The swine flu outbreak is now a national emergency, but some in North Texas say the declaration is too little, too late.
Friday, President Barack Obama declared the virus health officials quickly saw grow into a national pandemic, a national emergency.
"The declaration in essence is kind of a technicality, just like when we declare a disaster to say we're going to allow for resources or funding or to liberalize some of our usual routine just so that we can better care for people," said Dr. Paul Pepe, medical director for the city of Dallas EMS.
About 1,000 people nationwide have died from the virus. More than 20,000 people have been hospitalized. The swine flu vaccine is still in short supply across the country, including North Texas.

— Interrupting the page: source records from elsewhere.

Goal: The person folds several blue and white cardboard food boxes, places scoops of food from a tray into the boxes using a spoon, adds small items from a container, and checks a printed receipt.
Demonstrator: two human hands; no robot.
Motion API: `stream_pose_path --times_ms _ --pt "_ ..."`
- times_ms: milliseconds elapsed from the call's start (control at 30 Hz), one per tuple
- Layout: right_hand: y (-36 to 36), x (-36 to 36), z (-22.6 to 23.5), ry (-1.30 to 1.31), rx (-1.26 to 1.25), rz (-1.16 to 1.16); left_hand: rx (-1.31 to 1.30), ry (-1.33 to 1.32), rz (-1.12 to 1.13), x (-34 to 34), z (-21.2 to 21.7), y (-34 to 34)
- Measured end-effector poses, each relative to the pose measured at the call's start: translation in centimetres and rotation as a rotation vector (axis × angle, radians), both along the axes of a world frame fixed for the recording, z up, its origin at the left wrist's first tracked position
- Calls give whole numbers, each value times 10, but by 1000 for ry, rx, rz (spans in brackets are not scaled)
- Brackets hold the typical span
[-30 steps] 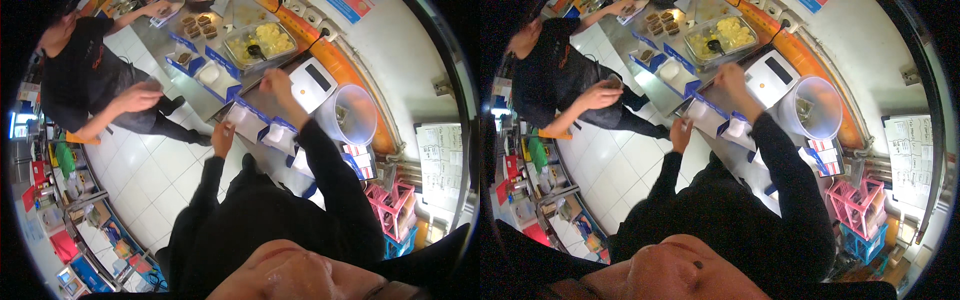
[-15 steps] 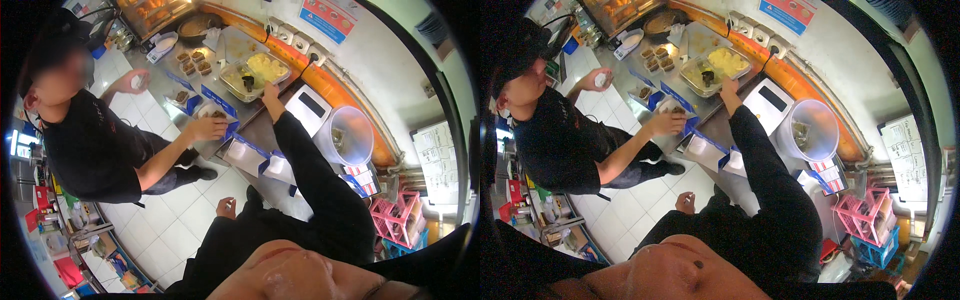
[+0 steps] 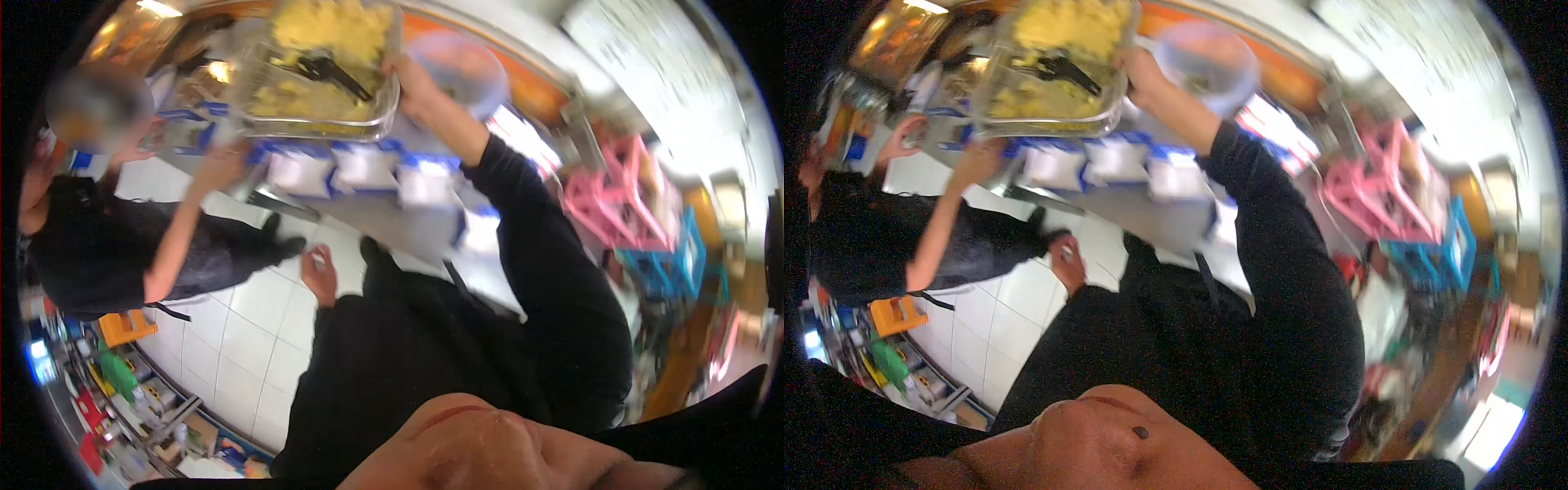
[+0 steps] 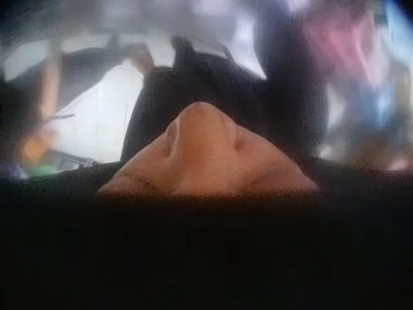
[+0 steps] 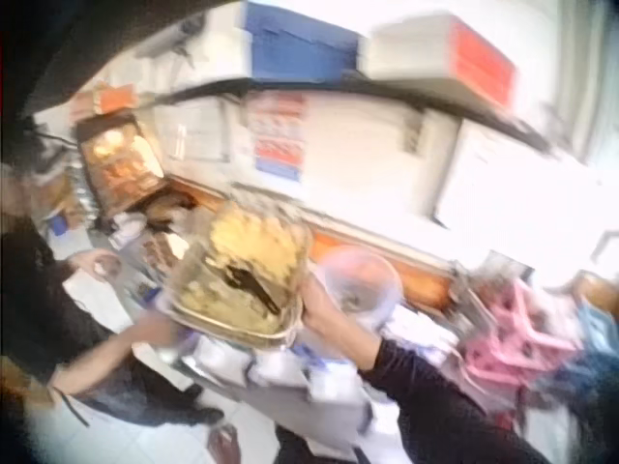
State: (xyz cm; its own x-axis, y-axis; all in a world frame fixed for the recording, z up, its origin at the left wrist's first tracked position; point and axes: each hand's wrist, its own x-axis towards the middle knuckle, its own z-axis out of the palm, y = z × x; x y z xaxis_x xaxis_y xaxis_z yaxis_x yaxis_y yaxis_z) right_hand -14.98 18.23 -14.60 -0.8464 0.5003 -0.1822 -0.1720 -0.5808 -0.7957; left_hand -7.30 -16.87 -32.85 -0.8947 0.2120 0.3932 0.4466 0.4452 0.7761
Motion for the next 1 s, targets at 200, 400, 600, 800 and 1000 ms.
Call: stream_pose_path --times_ms 200,400,600,800,1000 --pt "43 339 57 -103 97 108 410 -206 -250 124 32 74" --pt "-15 612 71 -516 140 -288 520 -301 -585 266 81 151" --pt "-31 660 -100 -609 290 -508 161 -107 -768 299 75 201" --pt "-15 668 -262 -773 371 -528 -435 -111 -913 334 -19 225" --pt "-85 616 -164 -1134 1233 -327 -552 -287 -805 355 -30 204"
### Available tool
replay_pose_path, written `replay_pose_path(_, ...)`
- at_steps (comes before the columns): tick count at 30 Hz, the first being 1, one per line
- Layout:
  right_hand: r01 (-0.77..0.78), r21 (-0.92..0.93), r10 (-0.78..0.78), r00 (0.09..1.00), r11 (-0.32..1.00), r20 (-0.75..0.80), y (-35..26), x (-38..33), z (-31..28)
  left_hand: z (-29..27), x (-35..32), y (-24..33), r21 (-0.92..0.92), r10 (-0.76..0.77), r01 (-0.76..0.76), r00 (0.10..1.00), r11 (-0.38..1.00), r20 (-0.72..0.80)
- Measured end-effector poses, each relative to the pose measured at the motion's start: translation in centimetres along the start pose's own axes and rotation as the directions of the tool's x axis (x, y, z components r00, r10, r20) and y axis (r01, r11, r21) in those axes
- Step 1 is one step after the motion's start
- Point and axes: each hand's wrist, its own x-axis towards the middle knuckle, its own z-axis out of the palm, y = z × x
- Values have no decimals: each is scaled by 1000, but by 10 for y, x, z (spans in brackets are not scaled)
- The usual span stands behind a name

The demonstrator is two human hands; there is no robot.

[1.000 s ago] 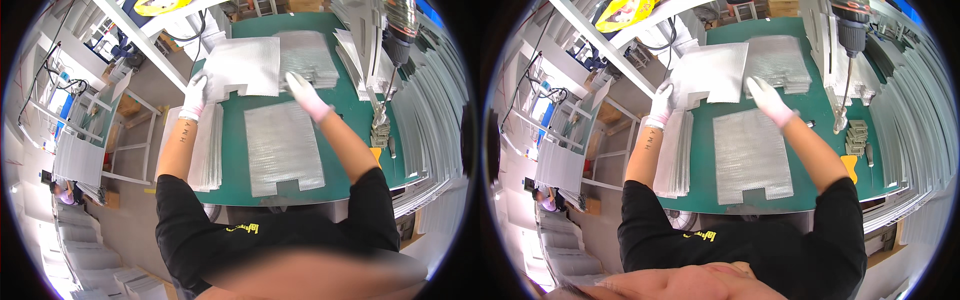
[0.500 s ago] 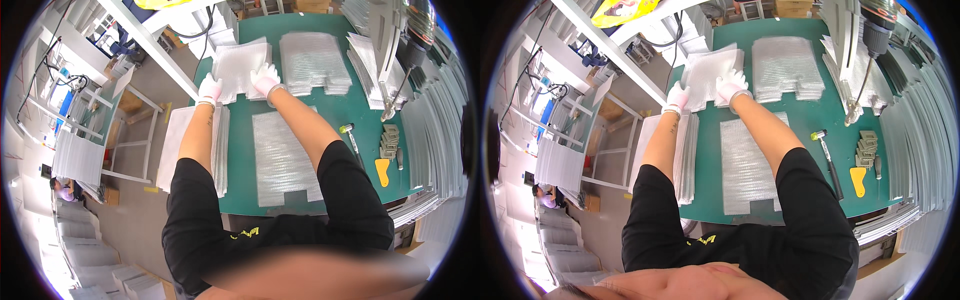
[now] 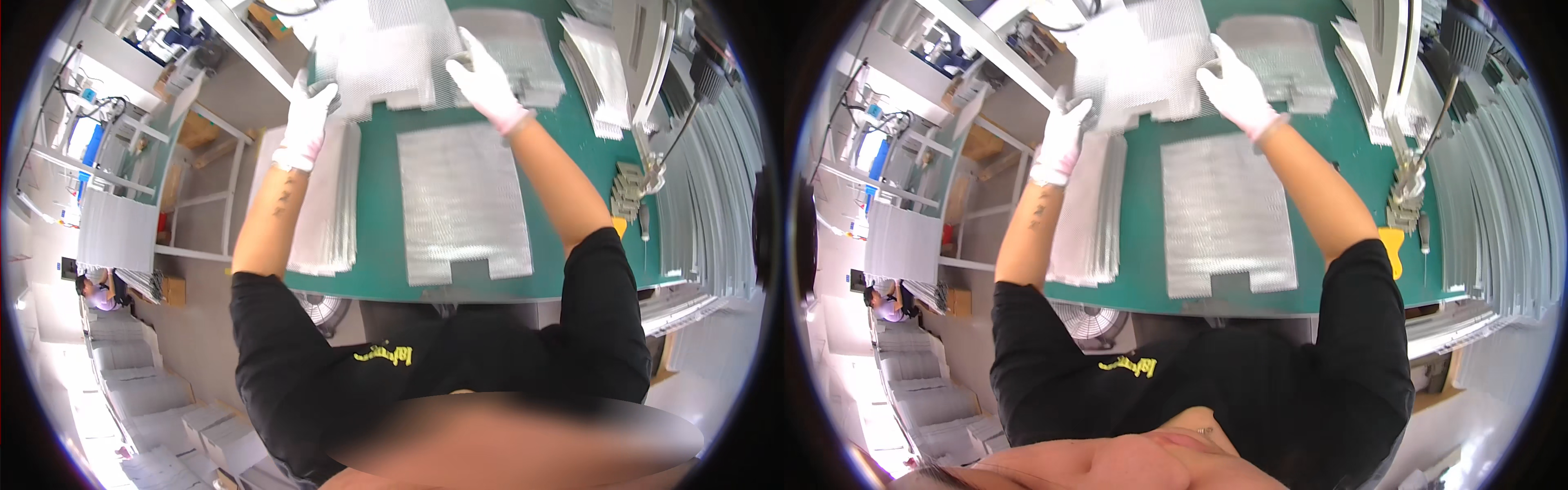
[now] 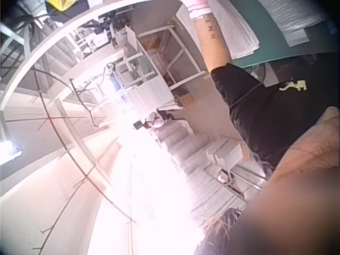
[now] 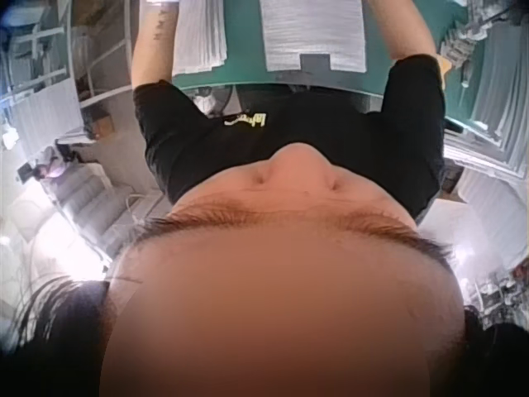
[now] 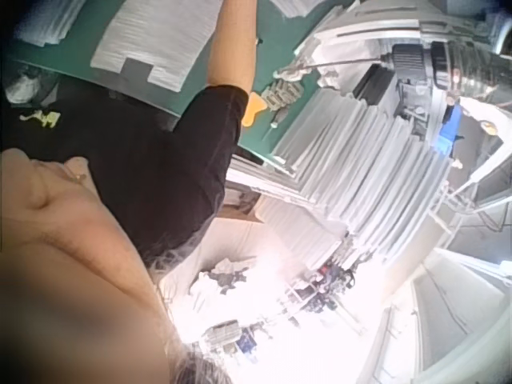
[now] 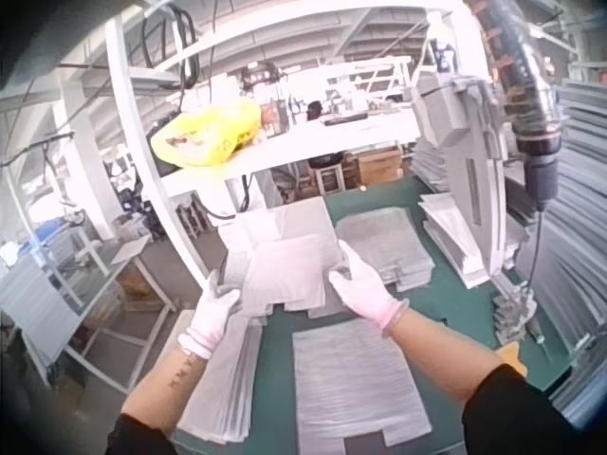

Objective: Assembling metal mesh filters by attaching components using a hammer and a power drill.

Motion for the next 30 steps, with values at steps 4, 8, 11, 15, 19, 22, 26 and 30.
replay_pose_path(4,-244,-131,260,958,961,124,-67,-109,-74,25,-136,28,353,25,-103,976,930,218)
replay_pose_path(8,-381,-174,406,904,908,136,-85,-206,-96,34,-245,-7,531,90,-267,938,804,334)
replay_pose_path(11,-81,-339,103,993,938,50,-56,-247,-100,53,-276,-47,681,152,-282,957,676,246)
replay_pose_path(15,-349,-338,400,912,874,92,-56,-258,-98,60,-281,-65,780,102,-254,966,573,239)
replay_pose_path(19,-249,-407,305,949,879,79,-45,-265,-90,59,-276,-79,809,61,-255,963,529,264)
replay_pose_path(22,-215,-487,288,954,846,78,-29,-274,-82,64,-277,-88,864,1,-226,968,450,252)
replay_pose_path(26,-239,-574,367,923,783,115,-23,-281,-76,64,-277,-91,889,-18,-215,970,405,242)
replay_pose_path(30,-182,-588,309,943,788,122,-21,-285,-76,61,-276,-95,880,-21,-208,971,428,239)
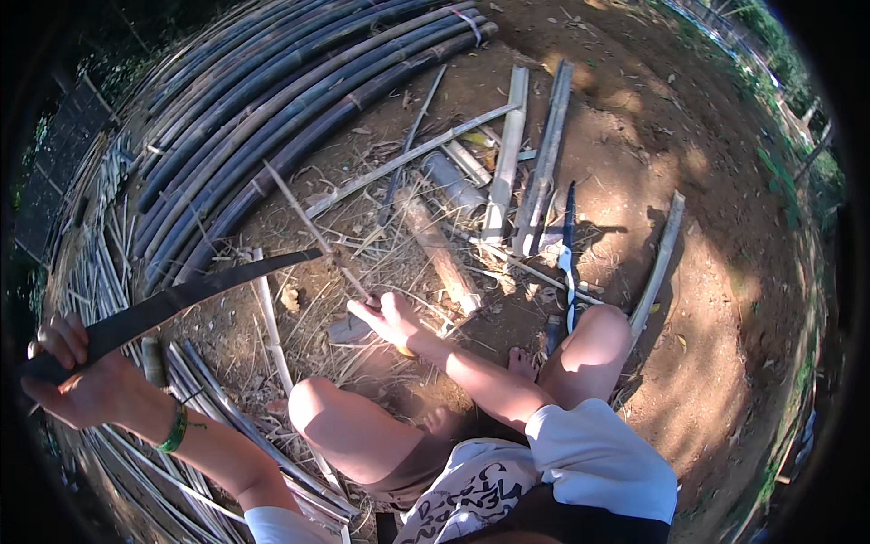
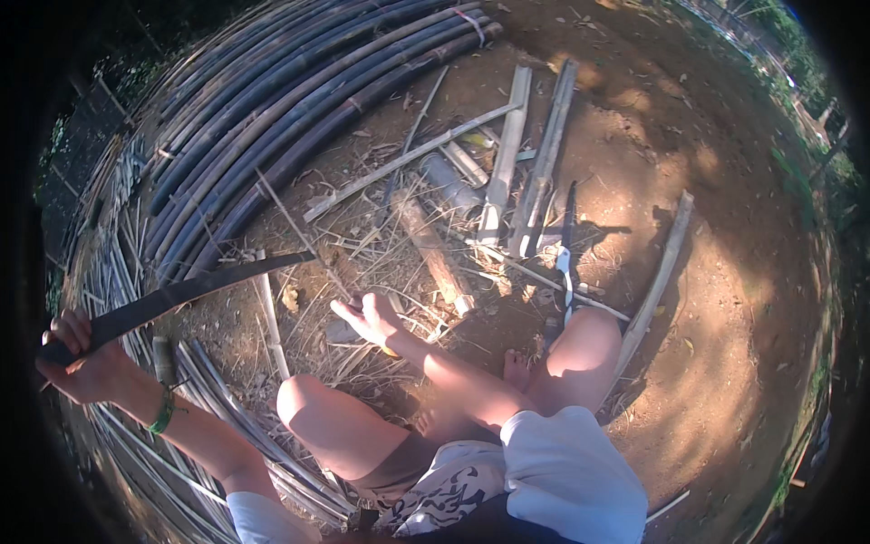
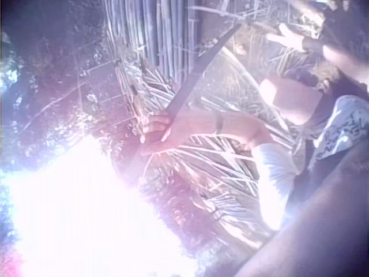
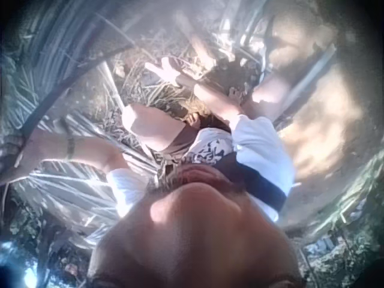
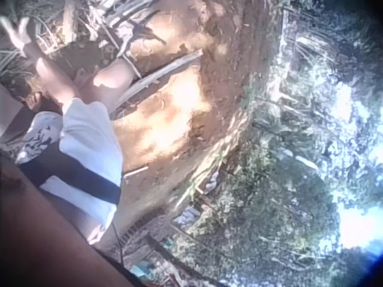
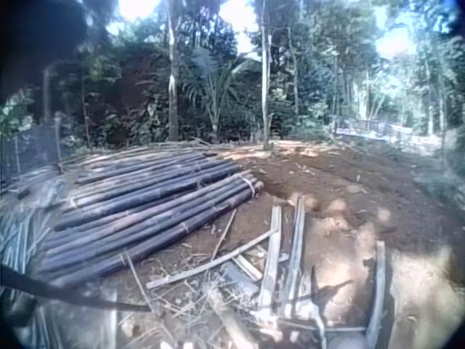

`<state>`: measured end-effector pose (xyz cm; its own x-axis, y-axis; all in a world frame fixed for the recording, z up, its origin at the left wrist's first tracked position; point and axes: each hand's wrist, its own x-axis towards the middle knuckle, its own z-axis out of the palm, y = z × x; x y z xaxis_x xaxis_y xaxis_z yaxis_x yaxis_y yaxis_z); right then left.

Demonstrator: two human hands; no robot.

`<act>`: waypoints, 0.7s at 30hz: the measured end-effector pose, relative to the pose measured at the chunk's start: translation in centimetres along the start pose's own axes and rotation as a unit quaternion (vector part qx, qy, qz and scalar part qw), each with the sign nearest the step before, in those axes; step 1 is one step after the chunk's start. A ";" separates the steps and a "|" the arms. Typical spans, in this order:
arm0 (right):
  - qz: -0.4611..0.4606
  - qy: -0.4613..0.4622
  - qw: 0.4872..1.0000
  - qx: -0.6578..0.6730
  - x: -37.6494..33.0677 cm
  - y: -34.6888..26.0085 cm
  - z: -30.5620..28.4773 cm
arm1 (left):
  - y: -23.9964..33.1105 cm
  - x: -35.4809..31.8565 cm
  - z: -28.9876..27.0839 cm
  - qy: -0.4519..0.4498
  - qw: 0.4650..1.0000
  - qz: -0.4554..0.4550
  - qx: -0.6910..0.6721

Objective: The person shaves a long strip of bamboo using a large knife, turning the strip over and working on different sides while sitting outdoors.

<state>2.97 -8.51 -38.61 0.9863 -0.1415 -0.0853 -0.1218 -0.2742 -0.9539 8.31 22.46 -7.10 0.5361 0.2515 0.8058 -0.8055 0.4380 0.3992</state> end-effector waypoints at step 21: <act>0.062 0.005 0.998 0.016 -5.3 -2.8 -5.1 | -8.8 -7.2 5.0 0.004 0.970 0.174 0.170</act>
<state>-2.53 -11.84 -34.01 0.9628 -0.1819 -0.2000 -0.2384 -0.2227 -0.9453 10.30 12.48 -14.27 0.2175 0.3412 0.9145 -0.9741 0.0163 0.2256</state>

"We're nowhere near where we thought we'd be," said a spokesperson for the Centers for Disease Control. "We expect that as we get to the very end of October, the beginning of November, we'll start seeing about eight to 10 million doses per week."
The president's national emergency declaration allows the government to coordinate faster than normal if a surge in swine flu cases occurs. But it may be too late for North Texas.
"This is not going to have a major impact, I think, in terms of how we're going to be going about doing things," said Pepe. "We've kind of been through the kind of things they're saying that we should prepare for, and they're trying to say it's OK to take some special actions."
Pepe said North Texas emergency rooms are already seeing a decline in the number of swine flu cases.
He said North Texas is lucky. Health officials in Los Angeles say they're just starting to see a surge in swine flu cases, just as seasonal flu kicks into high gear.